===== INFORMATION SHOWN =====

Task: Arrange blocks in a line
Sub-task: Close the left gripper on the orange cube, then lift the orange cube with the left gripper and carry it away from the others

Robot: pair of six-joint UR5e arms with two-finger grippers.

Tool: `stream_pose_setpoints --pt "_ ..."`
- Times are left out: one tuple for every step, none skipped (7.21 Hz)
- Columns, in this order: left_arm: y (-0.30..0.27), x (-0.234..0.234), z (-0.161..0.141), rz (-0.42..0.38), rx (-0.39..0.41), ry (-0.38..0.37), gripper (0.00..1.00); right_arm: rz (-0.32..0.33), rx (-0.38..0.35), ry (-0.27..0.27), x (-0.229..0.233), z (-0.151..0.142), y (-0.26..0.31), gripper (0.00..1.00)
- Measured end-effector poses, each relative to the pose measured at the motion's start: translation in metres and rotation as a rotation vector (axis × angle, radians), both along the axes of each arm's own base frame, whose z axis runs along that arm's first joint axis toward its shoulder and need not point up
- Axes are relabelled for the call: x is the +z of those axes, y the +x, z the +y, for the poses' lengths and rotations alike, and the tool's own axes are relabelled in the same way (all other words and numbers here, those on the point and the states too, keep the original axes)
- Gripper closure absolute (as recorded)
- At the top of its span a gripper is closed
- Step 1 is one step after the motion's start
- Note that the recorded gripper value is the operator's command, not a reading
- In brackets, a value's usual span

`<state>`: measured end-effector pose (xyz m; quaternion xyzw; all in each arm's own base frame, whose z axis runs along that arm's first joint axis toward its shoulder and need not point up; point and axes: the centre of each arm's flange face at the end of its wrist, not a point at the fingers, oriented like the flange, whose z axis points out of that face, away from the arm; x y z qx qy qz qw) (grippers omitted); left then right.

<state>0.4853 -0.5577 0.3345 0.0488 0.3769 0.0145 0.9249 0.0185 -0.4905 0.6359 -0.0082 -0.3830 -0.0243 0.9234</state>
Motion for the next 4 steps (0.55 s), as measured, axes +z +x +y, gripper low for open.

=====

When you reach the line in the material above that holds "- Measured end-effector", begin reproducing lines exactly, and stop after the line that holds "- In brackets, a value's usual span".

- Measured end-effector poses, each relative to the pose measured at the motion's start: translation in metres and rotation as a rotation vector (axis × angle, radians), both along the axes of each arm's own base frame, whose z axis runs along that arm's first joint axis toward its shoulder and need not point up
- Axes are relabelled for the call: x is the +z of those axes, y the +x, z the +y, for the poses' lengths and rotations alike, and the tool's own axes are relabelled in the same way (all other words and numbers here, those on the point and the states too, keep the original axes)
- Gripper closure absolute (as recorded)
- At the top of its span a gripper is closed
- Step 1 is one step after the motion's start
- Note that the recorded gripper value is the operator's command, not a reading
- In brackets, a value's usual span

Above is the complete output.